**Task to complete:** Set the listing down exactly; no pictures.

(Given material begins)

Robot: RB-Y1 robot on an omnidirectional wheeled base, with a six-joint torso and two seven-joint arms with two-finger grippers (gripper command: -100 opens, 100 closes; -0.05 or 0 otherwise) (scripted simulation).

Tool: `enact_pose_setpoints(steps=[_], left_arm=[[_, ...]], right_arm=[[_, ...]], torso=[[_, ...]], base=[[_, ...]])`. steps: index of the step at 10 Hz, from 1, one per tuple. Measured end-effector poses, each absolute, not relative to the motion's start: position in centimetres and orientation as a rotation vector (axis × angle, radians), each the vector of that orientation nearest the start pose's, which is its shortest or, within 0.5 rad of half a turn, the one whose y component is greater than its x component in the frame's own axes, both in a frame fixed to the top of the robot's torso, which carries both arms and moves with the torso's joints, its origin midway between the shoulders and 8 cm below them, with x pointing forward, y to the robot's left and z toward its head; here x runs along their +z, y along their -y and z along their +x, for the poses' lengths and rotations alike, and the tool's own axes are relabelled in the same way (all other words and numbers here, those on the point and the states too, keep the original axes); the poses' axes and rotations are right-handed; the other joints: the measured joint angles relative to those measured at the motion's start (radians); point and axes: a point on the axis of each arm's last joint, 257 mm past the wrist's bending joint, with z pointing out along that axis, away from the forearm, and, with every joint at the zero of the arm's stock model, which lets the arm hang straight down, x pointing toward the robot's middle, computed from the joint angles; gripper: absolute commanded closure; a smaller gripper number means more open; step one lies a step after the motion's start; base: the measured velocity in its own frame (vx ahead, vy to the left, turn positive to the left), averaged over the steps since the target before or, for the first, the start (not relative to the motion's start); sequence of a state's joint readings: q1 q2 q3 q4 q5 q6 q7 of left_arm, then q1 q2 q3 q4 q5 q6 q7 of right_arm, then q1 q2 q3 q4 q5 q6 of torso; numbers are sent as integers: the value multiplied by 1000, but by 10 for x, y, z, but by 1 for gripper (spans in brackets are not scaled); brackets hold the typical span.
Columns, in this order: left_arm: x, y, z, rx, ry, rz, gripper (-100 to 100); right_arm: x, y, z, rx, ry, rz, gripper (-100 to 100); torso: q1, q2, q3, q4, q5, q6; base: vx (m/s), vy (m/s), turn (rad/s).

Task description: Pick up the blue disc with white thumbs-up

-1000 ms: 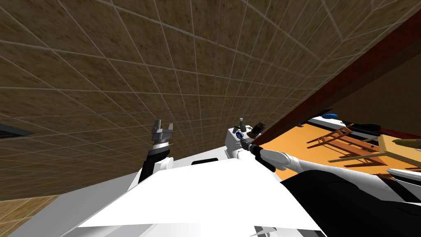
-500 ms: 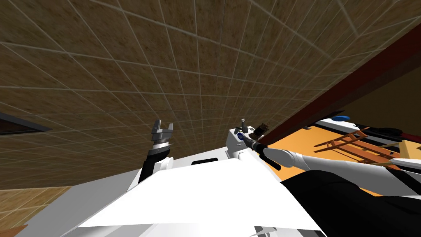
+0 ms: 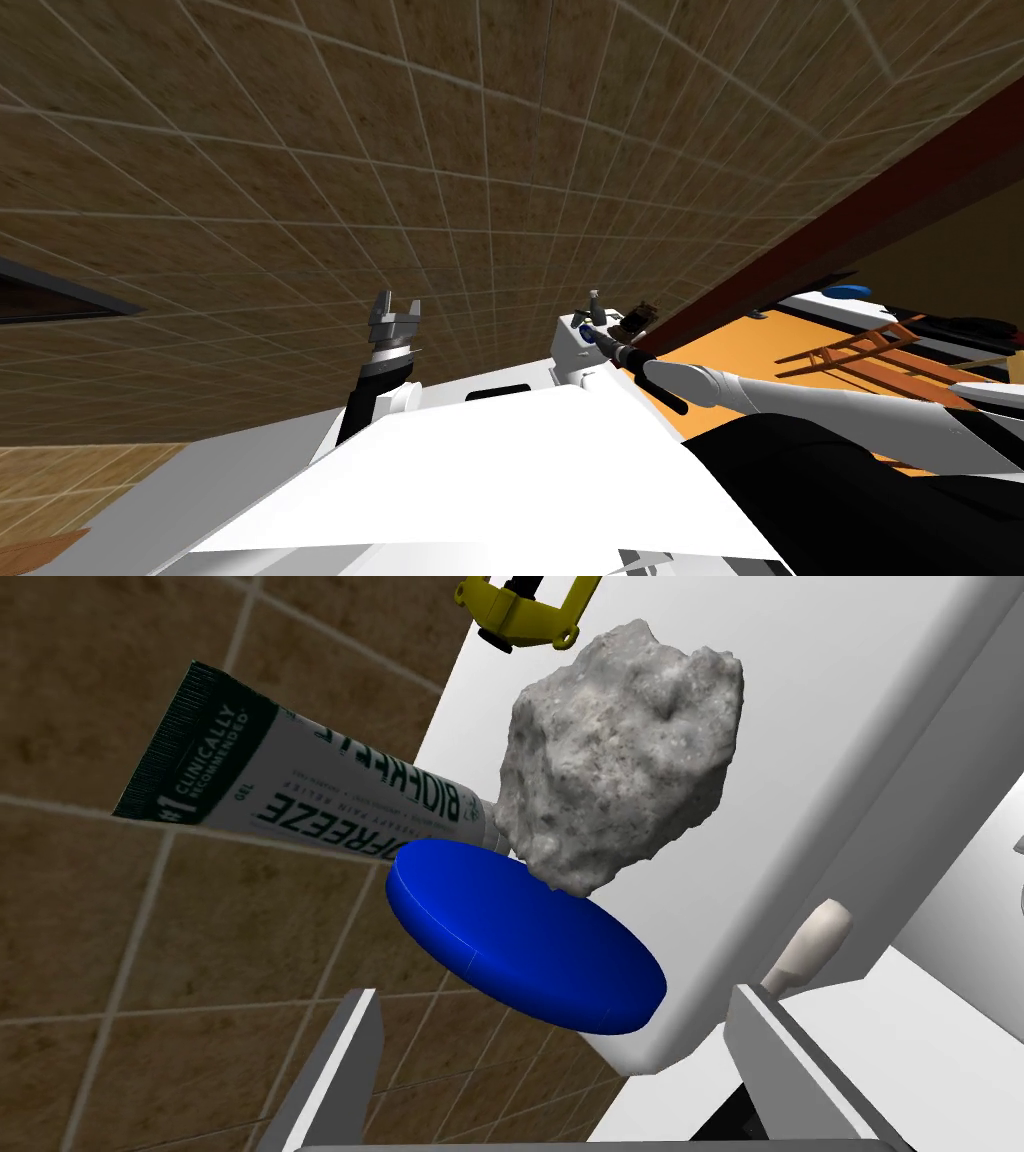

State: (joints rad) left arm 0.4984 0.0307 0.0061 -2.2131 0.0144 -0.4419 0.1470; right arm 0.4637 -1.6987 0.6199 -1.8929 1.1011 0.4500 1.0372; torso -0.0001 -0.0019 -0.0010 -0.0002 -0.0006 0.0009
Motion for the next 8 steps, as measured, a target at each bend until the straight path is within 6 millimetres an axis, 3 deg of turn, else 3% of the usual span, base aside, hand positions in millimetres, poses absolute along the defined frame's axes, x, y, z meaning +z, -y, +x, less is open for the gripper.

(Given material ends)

**Reply to the task:**
Robot: RB-Y1 robot on an omnidirectional wheeled base, with a six-joint torso and two seven-joint arms with two-finger grippers (gripper command: -100 opens, 100 closes; -0.05 or 0 otherwise) (scripted simulation).

Tool: `enact_pose_setpoints(steps=[_], left_arm=[[_, ...]], right_arm=[[_, ...]], torso=[[_, ...]], base=[[_, ...]])`. steps: index of the step at 10 Hz, from 1, one per tuple. Measured end-effector poses, each absolute, not relative to the motion's start: position in centimetres and orientation as a rotation vector (axis × angle, radians), each the vector of that orientation nearest the start pose's, which is its shortest or, within 0.5 rad of half a turn, the one whose y component is greater than its x component in the frame's own axes, both in a frame fixed to the top of the robot's torso, which carries both arms and moves with the torso's joints, its origin midway between the shoulders and 8 cm below them, with x pointing forward, y to the robot's left and z toward its head; here x runs along their +z, y along their -y and z along their +x, for the poses' lengths and rotations alike, and the tool's own axes are relabelled in the same way (all other words and numbers here, those on the point and the states too, keep the original axes); the poses' axes and rotations are right-handed; the other joints: the measured joint angles relative to those measured at the motion's start (radians); point and axes: a point on the axis of each arm's last joint, 257 mm past the wrist's bending joint, with z pointing out along that axis, away from the forearm, and, with every joint at the zero of the arm's stock model, which lets the arm hang straight down, x pointing toward the robot's middle, computed from the joint angles; gripper: absolute commanded closure; a smaller gripper number means more open; step one lies a step after the motion's start; base: the measured velocity in its own frame (vx ahead, vy to the left, turn positive to the left), averaged over the steps since the target before or, for the first, the start (not relative to the motion's start); sequence of a state's joint readings: q1 q2 q3 q4 q5 q6 q7 of left_arm, then q1 q2 q3 q4 q5 q6 q7 of right_arm, then q1 q2 q3 q4 q5 q6 of torso; numbers are sent as integers: the value multiplied by 1000, but by 10 for x, y, z, but by 1 for gripper (spans in brackets are not scaled); brackets hold the typical span.
Columns, in this order: left_arm: x, y, z, rx, ry, rz, gripper (-100 to 100); right_arm: x, y, z, rx, ry, rz, gripper (-100 to 100); torso: q1, q2, q3, q4, q5, q6; base: vx (m/s), vy (m/s), turn (rad/s).

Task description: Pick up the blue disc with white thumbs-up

-1000 ms: 
-500 ms: 
+0 ms: 

State: (joints rad) left arm 0.4984 0.0307 0.0061 -2.2131 0.0144 -0.4419 0.1470; right arm 0.4637 -1.6987 0.6199 -1.8929 1.1011 0.4500 1.0372; torso -0.0001 -0.0019 -0.0010 -0.0002 -0.0006 0.0009
Motion for the next 8 steps, as measured, a target at each bend until the straight path is within 6 millimetres an axis, 3 deg of turn, else 3% of the usual span, base aside, hand positions in millimetres, poses absolute along the defined frame's axes, x, y, z meaning +z, -y, +x, less is open for the gripper.

A complete answer has now been given to the exercise.